With this level of difficulty in learning, I secretly thought, “poor Jamie, he’s such a loser.” For me, in my limited understanding of the world, the only indicator of success was making straight A’s in school. Then something happened to Jamie that made me view him in a different light. At a certain point in high school, I noticed he had become one of the guys the girls liked. That was a real shocker to me because I thought of him as the annoying little imp who could never sit still and stop making those stupid monkey noises. Yet he was actually dating East Ascension High “A Listers.” He had suddenly become something of a catch.

After high-school, I went off to LSU and became sophisticated. [SD³: my all time favorite Donnaism.] Meanwhile Jamie was following a different path. He attended a trade school where he learned the skills that would eventually define him as a master machinist and support his family. I eventually moved to Salt Lake City with my sophisticated boyfriend and started my adult life. I was 22 years old and felt like a real grown up. Jamie would follow me to Salt Lake a few months later and crash on my living room couch. I had mixed feelings about having him parked in my living room but I had been very lonely and was also glad to see him. The first night he got to Salt Lake, he located the Mormon Church and went to a dance there. That night, when he got home, he introduced me to Trish, the most gorgeous California girl I’d ever laid eyes on. He let me know that she would be staying with us too.
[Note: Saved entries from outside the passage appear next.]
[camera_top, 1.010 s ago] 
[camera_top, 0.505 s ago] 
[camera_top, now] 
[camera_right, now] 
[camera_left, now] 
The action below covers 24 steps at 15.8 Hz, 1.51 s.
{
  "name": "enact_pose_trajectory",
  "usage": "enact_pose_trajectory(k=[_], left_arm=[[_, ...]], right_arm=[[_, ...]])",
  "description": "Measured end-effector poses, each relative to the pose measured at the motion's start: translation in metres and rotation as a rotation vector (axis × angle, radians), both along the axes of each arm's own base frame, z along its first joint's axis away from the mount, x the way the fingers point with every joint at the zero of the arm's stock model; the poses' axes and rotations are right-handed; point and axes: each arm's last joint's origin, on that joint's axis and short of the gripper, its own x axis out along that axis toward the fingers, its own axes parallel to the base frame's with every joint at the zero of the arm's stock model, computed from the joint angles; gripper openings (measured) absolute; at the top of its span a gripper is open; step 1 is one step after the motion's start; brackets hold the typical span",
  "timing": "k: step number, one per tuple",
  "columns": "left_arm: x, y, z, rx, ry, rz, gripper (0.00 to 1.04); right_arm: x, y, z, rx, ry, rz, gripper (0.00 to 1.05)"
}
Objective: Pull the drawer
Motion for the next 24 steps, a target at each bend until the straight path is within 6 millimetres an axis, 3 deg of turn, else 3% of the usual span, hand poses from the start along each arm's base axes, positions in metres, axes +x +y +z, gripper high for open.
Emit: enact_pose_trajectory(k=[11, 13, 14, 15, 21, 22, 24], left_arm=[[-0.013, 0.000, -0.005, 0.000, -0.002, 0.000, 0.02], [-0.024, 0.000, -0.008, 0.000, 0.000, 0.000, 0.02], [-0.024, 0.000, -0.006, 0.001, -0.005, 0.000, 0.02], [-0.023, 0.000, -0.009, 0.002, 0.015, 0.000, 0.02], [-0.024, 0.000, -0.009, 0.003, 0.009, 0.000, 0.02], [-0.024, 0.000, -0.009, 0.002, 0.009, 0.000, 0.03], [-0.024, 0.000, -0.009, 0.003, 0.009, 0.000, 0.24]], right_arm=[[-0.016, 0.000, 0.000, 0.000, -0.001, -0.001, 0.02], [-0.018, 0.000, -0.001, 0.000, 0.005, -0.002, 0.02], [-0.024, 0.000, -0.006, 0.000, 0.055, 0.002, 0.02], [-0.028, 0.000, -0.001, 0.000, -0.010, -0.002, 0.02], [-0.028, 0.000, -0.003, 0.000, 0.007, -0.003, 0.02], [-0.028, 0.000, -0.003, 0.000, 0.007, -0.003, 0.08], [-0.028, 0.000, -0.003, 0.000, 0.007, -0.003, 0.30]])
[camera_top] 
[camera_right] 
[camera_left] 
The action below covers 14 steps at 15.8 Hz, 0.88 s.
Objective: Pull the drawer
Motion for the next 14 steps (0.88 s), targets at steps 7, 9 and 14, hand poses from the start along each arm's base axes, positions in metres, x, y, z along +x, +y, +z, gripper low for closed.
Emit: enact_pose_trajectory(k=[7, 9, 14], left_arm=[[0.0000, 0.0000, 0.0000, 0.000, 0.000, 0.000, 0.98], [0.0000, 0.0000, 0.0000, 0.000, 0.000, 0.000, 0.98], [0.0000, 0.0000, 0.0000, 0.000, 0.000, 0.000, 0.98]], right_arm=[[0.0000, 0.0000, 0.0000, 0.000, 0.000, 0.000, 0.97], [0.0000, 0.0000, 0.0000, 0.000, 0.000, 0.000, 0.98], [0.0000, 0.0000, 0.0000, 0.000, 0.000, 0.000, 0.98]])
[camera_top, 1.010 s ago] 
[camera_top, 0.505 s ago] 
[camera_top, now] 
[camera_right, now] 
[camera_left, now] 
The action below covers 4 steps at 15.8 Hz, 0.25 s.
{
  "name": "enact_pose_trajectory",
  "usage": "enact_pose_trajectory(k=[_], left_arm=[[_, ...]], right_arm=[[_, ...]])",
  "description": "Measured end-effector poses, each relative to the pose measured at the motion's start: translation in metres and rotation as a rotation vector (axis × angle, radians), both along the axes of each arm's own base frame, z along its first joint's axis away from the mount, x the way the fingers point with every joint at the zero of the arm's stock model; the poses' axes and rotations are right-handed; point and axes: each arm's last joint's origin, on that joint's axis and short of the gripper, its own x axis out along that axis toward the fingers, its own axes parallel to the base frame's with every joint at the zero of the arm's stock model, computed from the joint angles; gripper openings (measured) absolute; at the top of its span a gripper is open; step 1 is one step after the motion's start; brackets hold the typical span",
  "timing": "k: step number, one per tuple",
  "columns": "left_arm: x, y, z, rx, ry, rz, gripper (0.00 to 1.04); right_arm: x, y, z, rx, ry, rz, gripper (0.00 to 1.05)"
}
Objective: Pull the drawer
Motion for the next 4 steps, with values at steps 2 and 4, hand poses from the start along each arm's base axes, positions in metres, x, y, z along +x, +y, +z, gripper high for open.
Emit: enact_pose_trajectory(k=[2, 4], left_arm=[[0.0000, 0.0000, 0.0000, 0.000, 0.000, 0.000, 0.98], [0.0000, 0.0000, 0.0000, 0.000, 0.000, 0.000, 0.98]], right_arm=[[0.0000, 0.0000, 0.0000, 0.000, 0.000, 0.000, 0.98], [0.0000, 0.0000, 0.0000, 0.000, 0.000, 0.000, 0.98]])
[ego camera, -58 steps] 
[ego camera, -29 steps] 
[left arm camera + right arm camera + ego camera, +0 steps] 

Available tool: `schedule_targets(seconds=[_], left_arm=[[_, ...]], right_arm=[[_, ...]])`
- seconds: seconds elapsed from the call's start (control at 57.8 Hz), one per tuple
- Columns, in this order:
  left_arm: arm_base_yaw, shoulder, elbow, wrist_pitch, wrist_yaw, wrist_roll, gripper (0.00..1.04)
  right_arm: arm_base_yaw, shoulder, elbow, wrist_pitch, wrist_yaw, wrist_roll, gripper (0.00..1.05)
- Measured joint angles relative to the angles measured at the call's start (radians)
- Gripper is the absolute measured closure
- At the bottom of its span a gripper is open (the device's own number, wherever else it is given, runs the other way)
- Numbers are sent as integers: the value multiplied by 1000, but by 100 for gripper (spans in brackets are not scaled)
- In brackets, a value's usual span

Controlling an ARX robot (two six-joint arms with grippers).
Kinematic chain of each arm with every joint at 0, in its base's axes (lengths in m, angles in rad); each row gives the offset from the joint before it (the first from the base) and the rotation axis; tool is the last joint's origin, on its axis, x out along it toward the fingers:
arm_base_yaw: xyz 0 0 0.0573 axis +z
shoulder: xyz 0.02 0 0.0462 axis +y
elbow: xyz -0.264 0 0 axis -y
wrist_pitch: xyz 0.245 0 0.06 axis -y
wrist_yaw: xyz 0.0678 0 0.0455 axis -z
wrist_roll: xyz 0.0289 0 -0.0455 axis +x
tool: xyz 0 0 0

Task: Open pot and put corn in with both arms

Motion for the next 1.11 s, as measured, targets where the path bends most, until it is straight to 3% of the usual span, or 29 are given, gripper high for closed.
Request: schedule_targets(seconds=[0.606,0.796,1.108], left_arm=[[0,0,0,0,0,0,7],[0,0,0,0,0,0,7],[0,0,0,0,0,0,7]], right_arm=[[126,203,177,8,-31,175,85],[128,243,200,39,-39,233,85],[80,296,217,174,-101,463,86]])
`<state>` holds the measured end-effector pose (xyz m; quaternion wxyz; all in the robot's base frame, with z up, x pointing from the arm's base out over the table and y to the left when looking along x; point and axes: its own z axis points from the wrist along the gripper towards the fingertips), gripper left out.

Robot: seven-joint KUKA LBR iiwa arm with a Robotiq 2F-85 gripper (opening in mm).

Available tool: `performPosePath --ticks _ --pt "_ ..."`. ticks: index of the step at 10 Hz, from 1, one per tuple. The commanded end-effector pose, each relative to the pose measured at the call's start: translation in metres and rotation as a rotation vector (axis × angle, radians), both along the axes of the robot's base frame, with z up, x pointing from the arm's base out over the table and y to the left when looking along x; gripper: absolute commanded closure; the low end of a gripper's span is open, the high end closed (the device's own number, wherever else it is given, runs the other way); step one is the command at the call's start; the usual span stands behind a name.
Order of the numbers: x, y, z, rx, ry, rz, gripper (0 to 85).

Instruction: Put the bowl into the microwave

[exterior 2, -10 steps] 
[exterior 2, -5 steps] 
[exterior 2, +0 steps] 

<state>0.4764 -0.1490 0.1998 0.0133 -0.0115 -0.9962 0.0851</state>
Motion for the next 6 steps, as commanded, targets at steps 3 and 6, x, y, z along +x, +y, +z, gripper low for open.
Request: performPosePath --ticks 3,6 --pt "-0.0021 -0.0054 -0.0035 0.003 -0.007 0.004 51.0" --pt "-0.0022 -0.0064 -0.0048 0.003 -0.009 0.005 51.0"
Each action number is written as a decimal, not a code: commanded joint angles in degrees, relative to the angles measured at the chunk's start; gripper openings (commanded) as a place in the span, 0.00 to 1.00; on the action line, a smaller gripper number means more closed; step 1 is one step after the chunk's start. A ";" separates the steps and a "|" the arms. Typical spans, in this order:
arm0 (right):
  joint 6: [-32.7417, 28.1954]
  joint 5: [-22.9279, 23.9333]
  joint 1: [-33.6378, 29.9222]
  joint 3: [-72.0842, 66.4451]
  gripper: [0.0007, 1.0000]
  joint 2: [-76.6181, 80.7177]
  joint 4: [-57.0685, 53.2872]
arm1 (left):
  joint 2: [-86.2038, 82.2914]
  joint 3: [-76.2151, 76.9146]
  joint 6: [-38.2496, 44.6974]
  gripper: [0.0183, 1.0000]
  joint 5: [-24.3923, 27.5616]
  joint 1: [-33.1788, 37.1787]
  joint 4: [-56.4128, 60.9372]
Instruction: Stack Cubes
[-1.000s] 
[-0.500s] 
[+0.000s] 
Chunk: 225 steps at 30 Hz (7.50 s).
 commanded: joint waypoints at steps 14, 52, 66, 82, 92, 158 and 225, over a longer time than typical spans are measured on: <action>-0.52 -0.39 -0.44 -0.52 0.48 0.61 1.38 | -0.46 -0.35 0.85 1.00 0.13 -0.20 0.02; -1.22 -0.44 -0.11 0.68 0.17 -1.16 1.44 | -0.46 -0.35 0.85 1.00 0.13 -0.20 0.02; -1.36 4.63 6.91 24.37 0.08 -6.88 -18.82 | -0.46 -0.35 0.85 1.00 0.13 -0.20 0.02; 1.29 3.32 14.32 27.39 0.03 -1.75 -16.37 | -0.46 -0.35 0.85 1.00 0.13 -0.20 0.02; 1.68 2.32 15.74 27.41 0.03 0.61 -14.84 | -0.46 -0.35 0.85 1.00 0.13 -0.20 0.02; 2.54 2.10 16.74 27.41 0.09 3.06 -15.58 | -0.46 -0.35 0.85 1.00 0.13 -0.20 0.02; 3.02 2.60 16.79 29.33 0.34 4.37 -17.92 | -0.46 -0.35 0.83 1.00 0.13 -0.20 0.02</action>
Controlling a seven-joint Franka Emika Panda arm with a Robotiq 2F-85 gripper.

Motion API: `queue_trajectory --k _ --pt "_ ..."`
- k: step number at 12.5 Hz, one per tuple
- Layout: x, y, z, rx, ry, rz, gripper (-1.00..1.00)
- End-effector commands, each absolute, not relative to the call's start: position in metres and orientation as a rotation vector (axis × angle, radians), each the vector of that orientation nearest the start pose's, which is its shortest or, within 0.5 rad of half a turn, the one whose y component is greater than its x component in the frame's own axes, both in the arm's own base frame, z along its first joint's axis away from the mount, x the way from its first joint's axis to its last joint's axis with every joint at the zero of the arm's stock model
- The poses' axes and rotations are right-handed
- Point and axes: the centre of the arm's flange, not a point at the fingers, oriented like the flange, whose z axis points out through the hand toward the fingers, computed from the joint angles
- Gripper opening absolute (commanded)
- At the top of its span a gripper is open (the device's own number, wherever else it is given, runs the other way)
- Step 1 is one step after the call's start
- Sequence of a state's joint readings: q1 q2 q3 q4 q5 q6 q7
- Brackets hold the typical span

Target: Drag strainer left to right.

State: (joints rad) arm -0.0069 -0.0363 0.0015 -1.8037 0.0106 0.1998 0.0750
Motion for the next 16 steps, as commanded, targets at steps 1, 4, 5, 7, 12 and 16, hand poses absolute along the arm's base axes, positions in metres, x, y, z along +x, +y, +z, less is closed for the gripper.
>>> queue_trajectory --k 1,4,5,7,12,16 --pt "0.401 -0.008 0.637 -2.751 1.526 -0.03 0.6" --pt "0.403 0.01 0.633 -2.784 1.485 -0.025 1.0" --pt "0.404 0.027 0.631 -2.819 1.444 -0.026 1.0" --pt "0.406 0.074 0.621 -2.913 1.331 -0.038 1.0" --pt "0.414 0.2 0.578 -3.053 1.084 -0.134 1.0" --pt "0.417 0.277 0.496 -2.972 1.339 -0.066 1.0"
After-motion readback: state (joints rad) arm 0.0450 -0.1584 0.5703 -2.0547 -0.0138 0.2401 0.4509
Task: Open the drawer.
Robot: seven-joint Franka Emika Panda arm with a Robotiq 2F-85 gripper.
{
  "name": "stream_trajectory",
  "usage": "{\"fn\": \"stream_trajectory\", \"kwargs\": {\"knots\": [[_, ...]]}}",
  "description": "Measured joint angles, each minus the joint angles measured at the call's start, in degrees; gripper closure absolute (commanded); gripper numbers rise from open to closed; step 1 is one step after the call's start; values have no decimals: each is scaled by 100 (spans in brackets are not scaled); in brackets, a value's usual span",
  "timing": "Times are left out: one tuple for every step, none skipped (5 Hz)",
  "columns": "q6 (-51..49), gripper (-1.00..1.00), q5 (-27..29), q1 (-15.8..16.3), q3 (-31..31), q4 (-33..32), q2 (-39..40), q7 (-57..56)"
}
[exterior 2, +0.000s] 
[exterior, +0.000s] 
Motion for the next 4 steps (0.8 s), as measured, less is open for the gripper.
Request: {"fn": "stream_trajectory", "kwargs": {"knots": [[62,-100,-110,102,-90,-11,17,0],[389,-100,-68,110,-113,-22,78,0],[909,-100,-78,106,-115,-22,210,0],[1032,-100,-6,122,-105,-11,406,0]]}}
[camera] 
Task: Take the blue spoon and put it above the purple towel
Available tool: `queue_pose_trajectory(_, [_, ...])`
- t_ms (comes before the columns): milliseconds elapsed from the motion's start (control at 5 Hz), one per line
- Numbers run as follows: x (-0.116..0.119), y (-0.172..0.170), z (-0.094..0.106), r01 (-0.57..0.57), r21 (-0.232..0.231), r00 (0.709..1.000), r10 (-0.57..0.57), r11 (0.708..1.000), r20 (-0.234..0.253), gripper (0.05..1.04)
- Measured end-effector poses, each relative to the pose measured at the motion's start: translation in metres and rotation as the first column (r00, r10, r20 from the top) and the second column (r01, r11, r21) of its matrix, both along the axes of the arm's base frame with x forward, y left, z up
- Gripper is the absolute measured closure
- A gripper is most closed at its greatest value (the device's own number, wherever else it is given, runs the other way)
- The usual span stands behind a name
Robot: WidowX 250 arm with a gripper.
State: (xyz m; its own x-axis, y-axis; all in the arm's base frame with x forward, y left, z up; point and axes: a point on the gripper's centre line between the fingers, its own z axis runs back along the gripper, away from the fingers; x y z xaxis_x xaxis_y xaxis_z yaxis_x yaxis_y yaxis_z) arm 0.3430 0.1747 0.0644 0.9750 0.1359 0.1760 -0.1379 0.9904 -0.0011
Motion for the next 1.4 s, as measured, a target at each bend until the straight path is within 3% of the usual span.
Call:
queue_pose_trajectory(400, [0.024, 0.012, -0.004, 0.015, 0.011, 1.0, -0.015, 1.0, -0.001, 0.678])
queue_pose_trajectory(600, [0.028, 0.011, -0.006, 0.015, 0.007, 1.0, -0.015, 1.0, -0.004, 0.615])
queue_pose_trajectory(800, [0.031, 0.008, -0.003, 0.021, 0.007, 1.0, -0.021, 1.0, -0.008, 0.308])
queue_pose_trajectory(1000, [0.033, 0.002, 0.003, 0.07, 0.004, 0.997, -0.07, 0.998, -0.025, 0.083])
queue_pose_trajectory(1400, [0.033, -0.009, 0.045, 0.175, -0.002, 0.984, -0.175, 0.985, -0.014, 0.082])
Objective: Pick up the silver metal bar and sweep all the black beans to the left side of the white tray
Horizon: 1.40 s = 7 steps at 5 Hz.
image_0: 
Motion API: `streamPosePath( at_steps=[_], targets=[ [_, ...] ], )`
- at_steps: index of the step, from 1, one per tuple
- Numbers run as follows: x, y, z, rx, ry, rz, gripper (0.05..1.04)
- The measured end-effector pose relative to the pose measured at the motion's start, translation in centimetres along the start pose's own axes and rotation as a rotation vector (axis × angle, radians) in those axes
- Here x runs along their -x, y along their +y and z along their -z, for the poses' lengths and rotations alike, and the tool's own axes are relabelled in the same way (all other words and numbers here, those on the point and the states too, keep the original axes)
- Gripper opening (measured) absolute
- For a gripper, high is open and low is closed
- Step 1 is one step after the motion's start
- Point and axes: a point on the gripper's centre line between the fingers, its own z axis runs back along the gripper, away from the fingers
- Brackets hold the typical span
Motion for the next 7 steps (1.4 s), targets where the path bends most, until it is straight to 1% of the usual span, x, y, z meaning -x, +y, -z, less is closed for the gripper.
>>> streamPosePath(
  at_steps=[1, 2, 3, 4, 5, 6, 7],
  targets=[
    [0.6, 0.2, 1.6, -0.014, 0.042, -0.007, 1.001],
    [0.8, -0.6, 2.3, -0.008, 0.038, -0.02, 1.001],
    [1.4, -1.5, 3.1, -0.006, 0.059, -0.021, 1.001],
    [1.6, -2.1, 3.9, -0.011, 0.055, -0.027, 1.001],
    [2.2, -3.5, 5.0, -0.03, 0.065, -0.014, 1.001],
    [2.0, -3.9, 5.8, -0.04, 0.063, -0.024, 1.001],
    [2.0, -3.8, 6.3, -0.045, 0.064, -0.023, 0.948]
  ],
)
Well I can tell you that this new development made me a bit uncomfortable. Trish was every normal woman’s worst nightmare. Drop-dead beautiful with tousled platinum blond hair down to her waist, enormous blue eyes, a perfect body and all the mannerisms of Marilyn Monroe. I protested that they were too young; they didn’t know each other, and bla-bla-blaaa. It fell on deaf ears. Jamie was totally smitten. They were inseparable from that first night and were planning their wedding within a matter of weeks.

You know the rest. Jamie and Tricia had their struggles. But one thing is certain. They had a love that endured. And Tricia, forgive me for those moments of envy when I doubted you. You were the light of Jamie’s life and for that I love you dearly.